- [DIRECTIONS] Look through the records below, count the lines with the word "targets", and reply with only the number.

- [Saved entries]

──────

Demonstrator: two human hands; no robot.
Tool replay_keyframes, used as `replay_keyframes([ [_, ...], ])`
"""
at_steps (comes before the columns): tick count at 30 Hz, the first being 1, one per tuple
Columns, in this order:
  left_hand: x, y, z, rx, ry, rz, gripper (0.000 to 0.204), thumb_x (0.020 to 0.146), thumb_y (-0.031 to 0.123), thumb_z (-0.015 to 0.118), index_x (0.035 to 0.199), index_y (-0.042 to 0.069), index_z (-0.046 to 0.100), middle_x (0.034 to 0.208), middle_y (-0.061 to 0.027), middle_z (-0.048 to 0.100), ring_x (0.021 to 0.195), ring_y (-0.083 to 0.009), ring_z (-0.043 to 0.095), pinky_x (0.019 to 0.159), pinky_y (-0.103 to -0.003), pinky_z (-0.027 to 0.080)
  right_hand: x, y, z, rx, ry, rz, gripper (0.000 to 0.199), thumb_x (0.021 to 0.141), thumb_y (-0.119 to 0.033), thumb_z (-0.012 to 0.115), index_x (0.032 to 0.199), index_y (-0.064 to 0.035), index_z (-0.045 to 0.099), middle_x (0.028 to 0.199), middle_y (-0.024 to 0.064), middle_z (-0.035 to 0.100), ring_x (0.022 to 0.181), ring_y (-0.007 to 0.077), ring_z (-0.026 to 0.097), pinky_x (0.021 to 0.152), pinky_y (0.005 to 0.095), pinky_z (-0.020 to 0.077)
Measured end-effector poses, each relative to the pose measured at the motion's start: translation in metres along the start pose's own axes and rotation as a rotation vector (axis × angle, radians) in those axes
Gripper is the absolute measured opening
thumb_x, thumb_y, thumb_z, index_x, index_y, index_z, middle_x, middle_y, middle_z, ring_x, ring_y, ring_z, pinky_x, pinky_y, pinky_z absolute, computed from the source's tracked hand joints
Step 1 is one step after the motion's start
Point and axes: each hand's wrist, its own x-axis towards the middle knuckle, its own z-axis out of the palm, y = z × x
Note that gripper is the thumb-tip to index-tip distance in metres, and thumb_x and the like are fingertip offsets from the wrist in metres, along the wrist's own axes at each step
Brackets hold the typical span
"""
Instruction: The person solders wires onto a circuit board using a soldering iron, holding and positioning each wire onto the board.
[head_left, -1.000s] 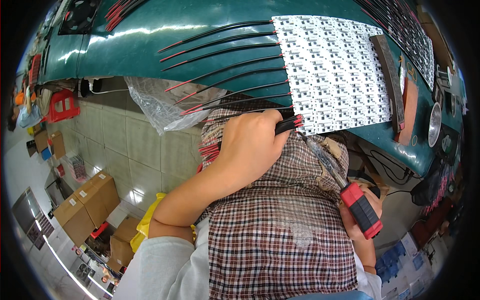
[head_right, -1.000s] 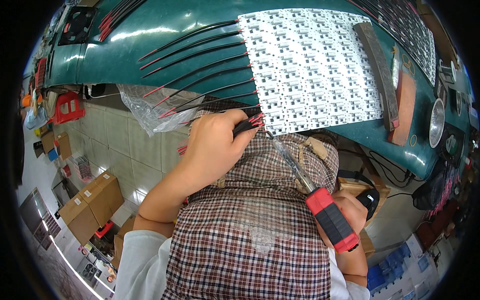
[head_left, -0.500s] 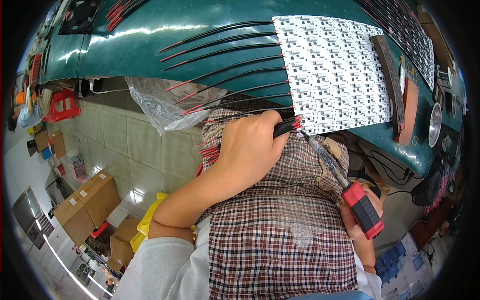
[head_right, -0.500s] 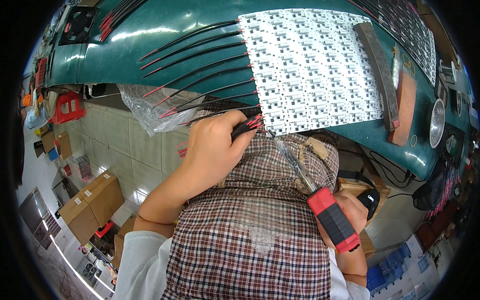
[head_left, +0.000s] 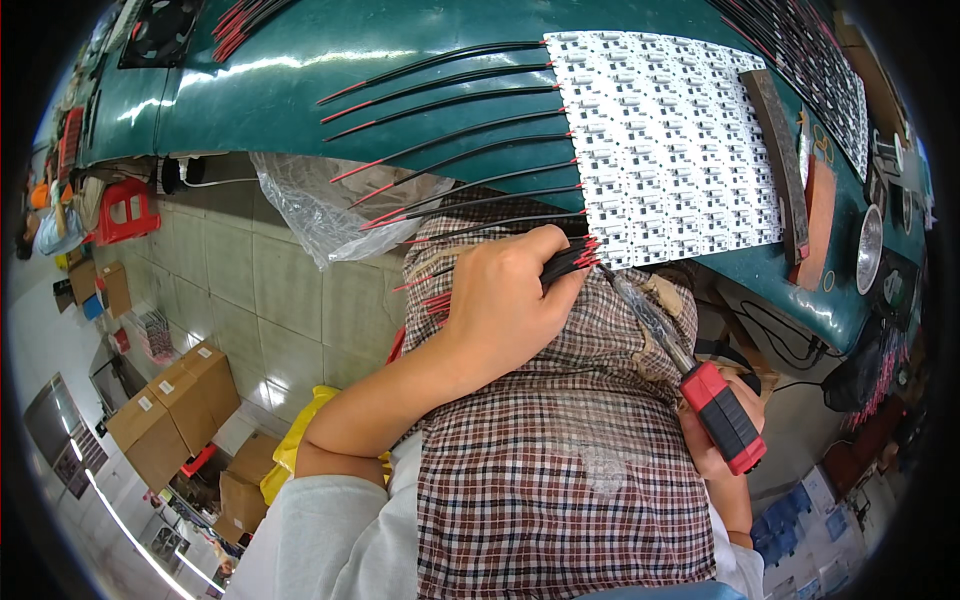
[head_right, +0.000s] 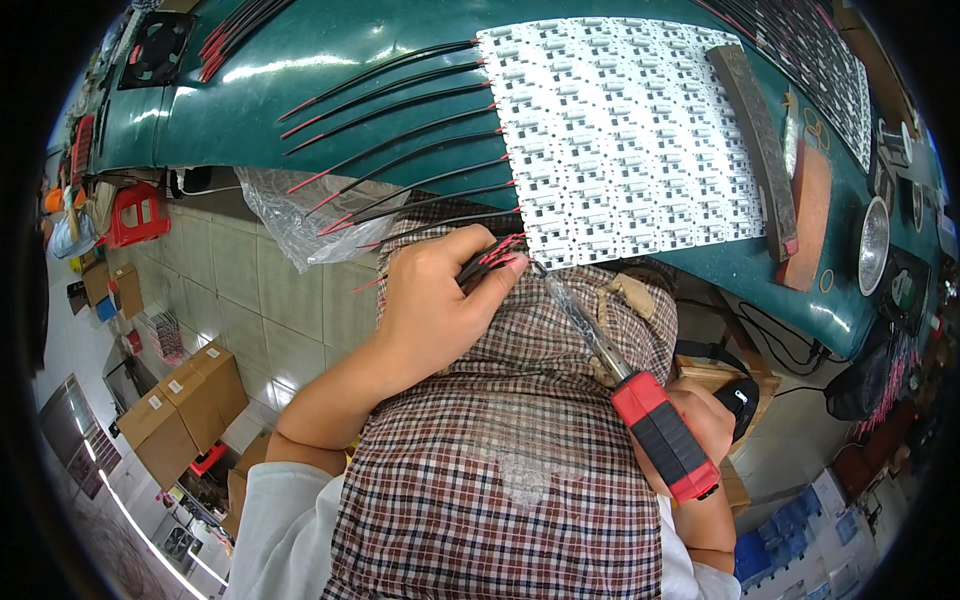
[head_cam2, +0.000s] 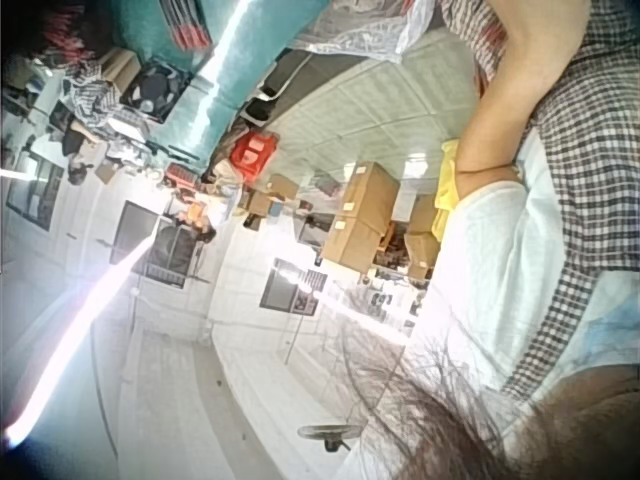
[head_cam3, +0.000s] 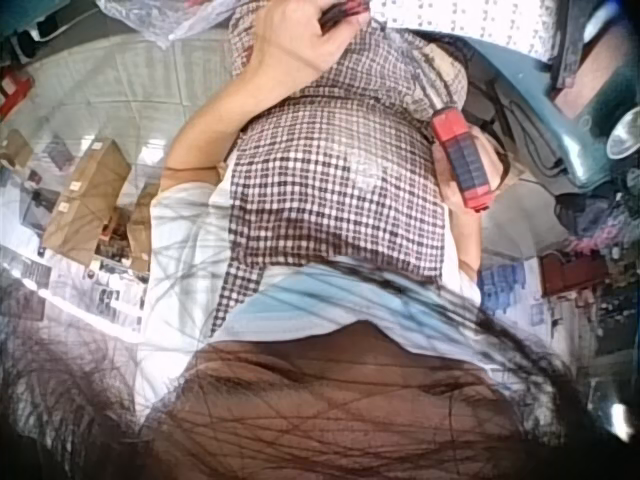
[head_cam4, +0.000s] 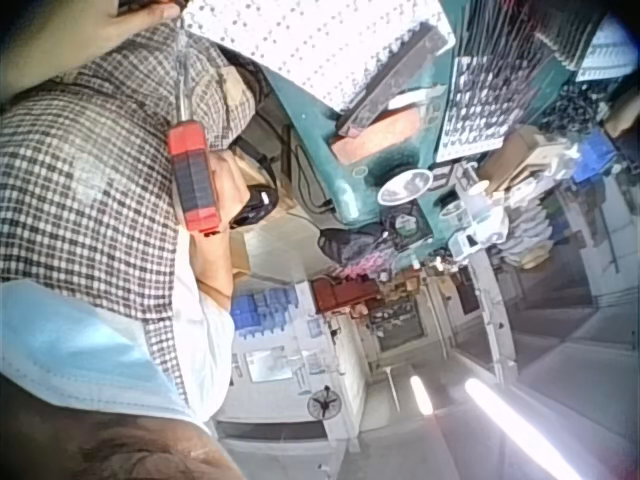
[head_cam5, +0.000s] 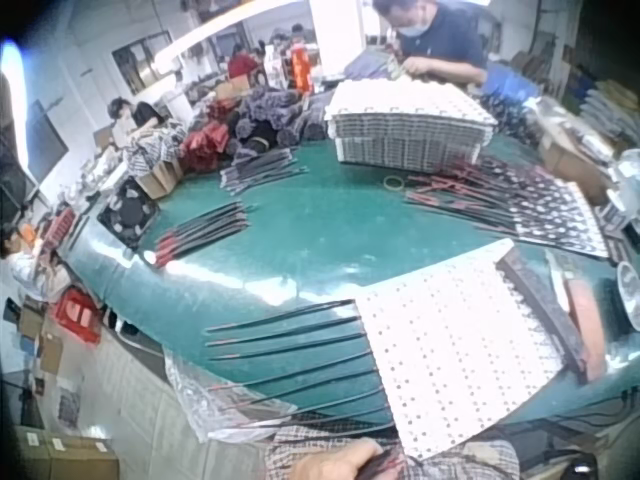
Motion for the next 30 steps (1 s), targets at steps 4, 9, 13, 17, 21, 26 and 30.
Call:
replay_keyframes([
  [4,-0.0011,0.0,0.001,-0.013,-0.001,-0.012,0.02,0.086,0.02,0.075,0.082,0.001,0.069,0.068,-0.0141,0.064,0.054,-0.029,0.059,0.053,-0.037,0.042,0.0,-0.0018,-0.0013,0.004,-0.007,0.009,0.024,0.071,-0.009,0.074,0.091,0.0001,0.067,0.083,0.0153,0.064,0.072,0.0353,0.063,0.067,0.041,0.0514],
  [9,-0.0003,0.0012,0.0014,-0.01,-0.009,-0.015,0.019,0.086,0.018,0.075,0.082,0.001,0.069,0.07,-0.0143,0.065,0.056,-0.0286,0.06,0.054,-0.037,0.043,-0.0012,-0.0001,-0.0024,-0.021,0.025,0.006,0.025,0.071,-0.01,0.072,0.093,0.0008,0.068,0.085,0.0168,0.065,0.073,0.037,0.063,0.07,0.0421,0.0521],
  [13,-0.0006,0.0013,0.0014,-0.008,-0.009,-0.018,0.019,0.086,0.017,0.075,0.082,0.0,0.069,0.068,-0.014,0.065,0.055,-0.0281,0.059,0.053,-0.037,0.042,-0.0009,0.002,-0.0021,0.012,0.01,0.012,0.027,0.071,-0.012,0.072,0.094,0.0015,0.068,0.087,0.0177,0.066,0.075,0.038,0.064,0.072,0.0429,0.0525],
  [17,-0.0004,0.0014,0.002,0.001,0.004,-0.002,0.019,0.086,0.017,0.074,0.08,0.0,0.068,0.067,-0.0136,0.064,0.053,-0.0278,0.058,0.052,-0.037,0.041,0.0027,0.0011,-0.0015,0.039,-0.001,0.009,0.027,0.07,-0.013,0.071,0.092,0.0016,0.068,0.086,0.0176,0.065,0.074,0.0377,0.063,0.071,0.0422,0.0522],
  [21,-0.0009,0.0024,0.0024,-0.008,0.016,0.0,0.019,0.086,0.017,0.074,0.079,0.001,0.068,0.067,-0.0137,0.063,0.053,-0.0277,0.058,0.052,-0.037,0.041,0.0042,0.0031,0.0001,0.052,0.009,-0.009,0.027,0.069,-0.013,0.071,0.091,0.0017,0.067,0.084,0.0173,0.065,0.073,0.0368,0.063,0.07,0.0412,0.0518],
  [26,-0.0025,0.0001,0.0048,-0.012,0.044,0.022,0.019,0.086,0.016,0.075,0.078,0.002,0.067,0.065,-0.0132,0.063,0.053,-0.0272,0.058,0.051,-0.036,0.041,0.0045,0.0028,0.0001,0.039,-0.005,0.005,0.026,0.068,-0.011,0.071,0.09,0.0018,0.067,0.084,0.0165,0.065,0.073,0.0356,0.063,0.07,0.0404,0.052],
  [30,-0.0037,-0.0007,0.0074,-0.023,0.086,0.05,0.019,0.086,0.016,0.076,0.078,0.002,0.067,0.063,-0.0131,0.062,0.052,-0.0271,0.058,0.05,-0.036,0.04,0.0028,0.0037,0.0005,0.043,0.001,0.008,0.026,0.068,-0.01,0.071,0.091,0.0018,0.067,0.085,0.0165,0.065,0.074,0.0356,0.064,0.071,0.0404,0.0523],
])
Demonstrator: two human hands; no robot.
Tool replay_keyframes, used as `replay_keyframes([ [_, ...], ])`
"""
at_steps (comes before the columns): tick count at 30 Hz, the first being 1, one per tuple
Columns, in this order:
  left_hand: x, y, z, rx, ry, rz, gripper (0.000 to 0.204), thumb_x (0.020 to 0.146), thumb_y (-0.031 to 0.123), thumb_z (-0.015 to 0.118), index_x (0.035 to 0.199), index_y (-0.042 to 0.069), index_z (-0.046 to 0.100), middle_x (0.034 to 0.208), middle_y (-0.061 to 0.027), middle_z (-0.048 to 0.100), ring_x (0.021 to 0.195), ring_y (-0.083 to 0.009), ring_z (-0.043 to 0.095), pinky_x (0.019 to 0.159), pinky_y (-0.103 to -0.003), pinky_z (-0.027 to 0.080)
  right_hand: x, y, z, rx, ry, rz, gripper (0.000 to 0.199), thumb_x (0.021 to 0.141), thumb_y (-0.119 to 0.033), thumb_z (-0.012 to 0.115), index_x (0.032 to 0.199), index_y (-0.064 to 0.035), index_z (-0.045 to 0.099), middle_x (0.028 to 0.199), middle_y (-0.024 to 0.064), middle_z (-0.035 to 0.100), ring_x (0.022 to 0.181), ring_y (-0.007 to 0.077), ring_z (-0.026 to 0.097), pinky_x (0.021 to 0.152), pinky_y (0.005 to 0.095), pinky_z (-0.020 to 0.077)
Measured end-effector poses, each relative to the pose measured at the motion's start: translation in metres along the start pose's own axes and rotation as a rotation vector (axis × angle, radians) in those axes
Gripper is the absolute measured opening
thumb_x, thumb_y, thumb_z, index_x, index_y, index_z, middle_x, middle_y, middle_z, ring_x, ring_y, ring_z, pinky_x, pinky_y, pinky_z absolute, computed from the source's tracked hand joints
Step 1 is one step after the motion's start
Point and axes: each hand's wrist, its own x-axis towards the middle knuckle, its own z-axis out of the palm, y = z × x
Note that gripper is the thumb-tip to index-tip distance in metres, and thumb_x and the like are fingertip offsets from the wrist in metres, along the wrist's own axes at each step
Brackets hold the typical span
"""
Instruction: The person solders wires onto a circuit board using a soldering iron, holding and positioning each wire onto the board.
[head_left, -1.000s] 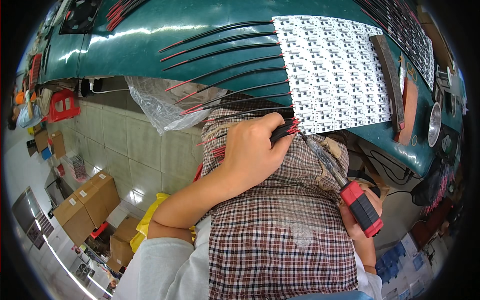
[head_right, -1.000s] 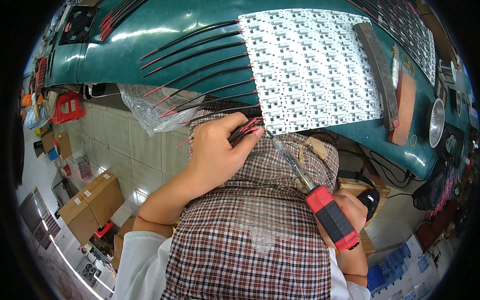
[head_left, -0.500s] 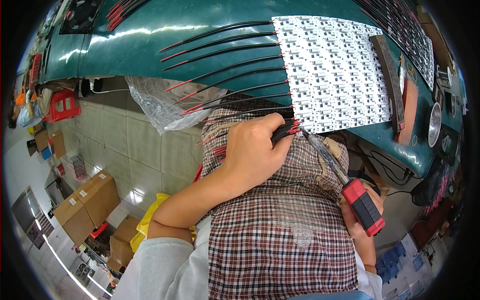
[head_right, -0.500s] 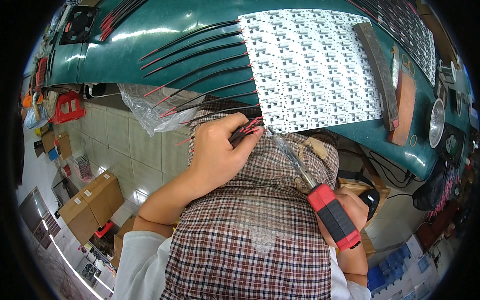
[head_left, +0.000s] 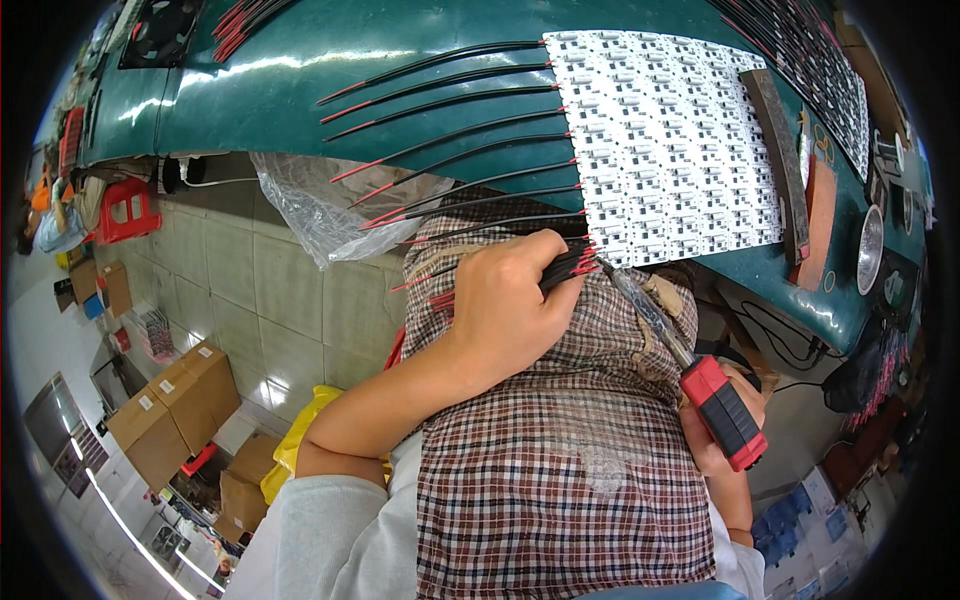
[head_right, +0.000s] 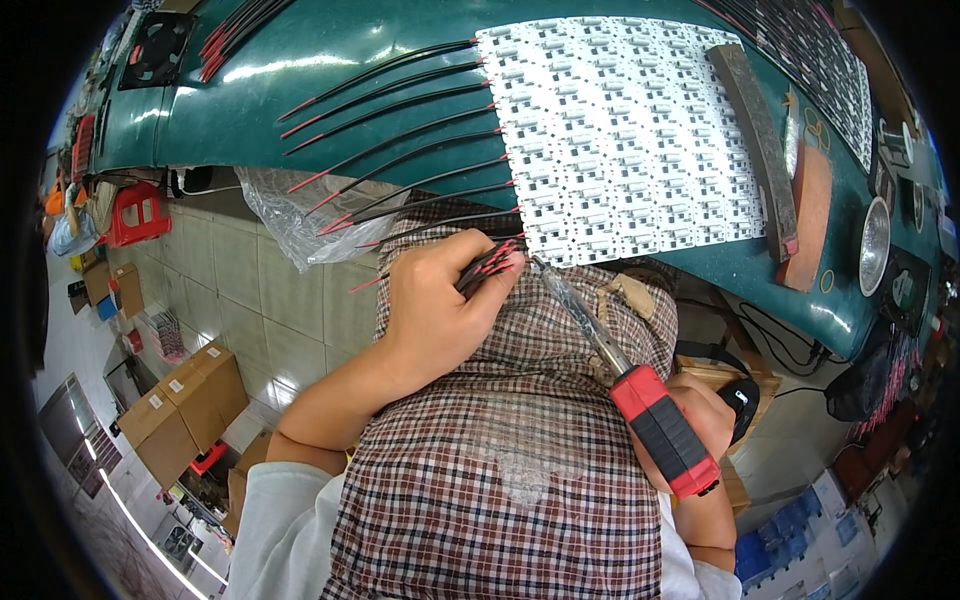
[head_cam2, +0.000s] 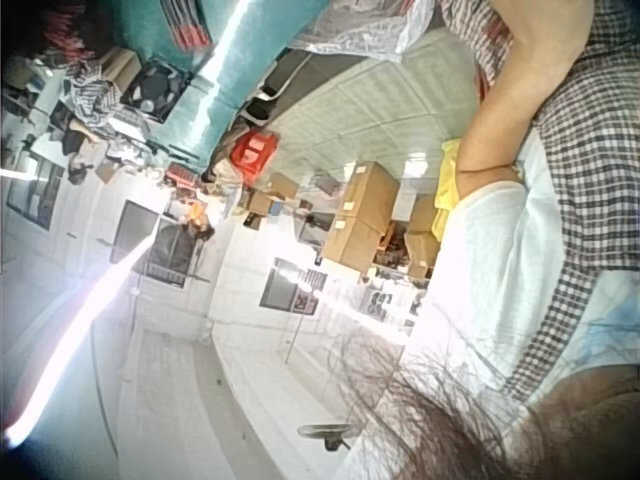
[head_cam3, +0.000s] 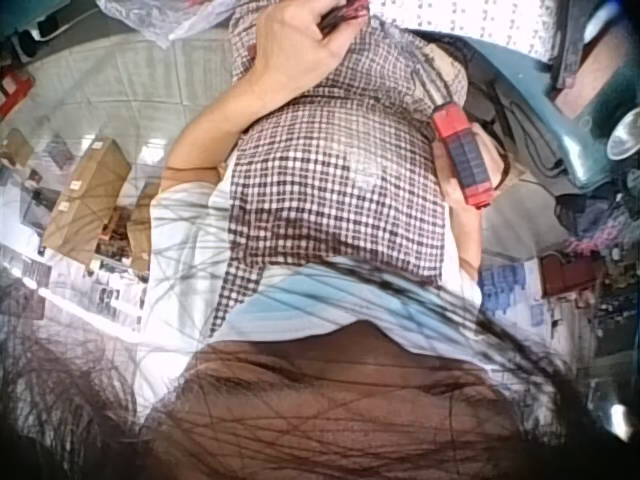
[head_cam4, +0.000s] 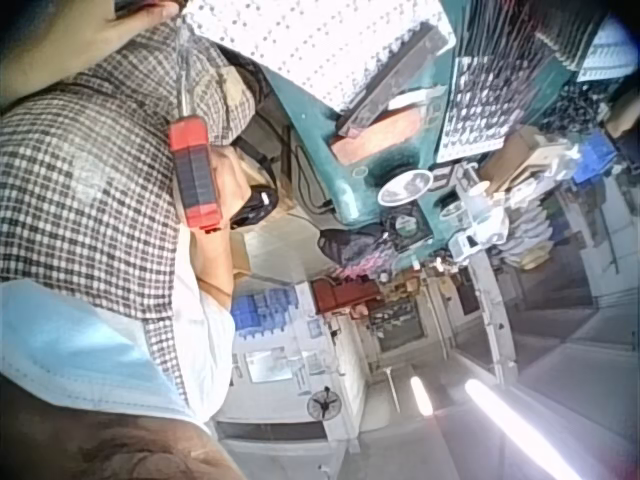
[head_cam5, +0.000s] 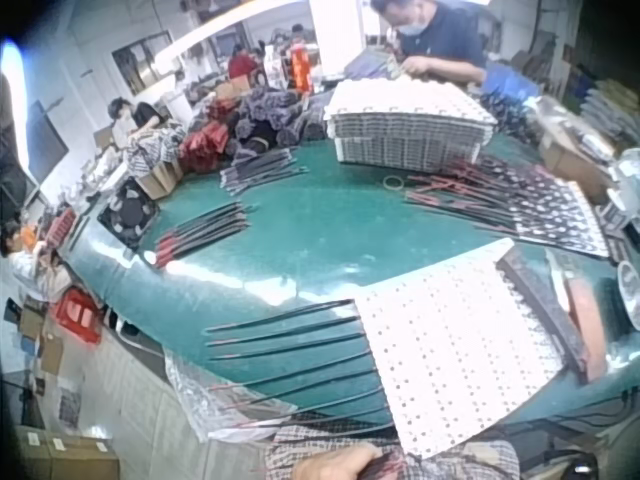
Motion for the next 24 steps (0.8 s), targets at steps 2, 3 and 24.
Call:
replay_keyframes([
  [2,-0.0009,-0.0008,0.0014,-0.015,0.022,0.005,0.02,0.086,0.016,0.076,0.077,0.001,0.066,0.061,-0.0133,0.06,0.05,-0.027,0.057,0.049,-0.036,0.04,-0.0007,-0.0005,-0.0002,-0.001,0.001,0.009,0.027,0.068,-0.01,0.072,0.092,0.0018,0.068,0.086,0.0167,0.065,0.075,0.0359,0.064,0.072,0.0407,0.0524],
  [3,-0.0011,-0.0007,0.0017,-0.016,0.021,0.005,0.02,0.086,0.016,0.076,0.077,0.001,0.066,0.061,-0.0133,0.06,0.05,-0.027,0.057,0.049,-0.036,0.04,-0.0014,-0.0006,-0.0001,-0.002,0.001,0.01,0.027,0.068,-0.01,0.072,0.092,0.0018,0.068,0.086,0.0167,0.065,0.075,0.0359,0.064,0.072,0.0407,0.0524],
  [24,-0.0038,-0.0016,0.006,-0.035,0.062,0.011,0.022,0.086,0.014,0.077,0.072,0.003,0.063,0.057,-0.0116,0.057,0.047,-0.0257,0.054,0.048,-0.036,0.038,-0.0037,0.0036,0.0028,-0.007,0.022,-0.02,0.023,0.073,-0.015,0.071,0.089,0.0015,0.066,0.079,0.0139,0.062,0.068,0.0325,0.059,0.064,0.0394,0.0489],
])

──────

- [SOLUTION TO THIS EXERCISE] 2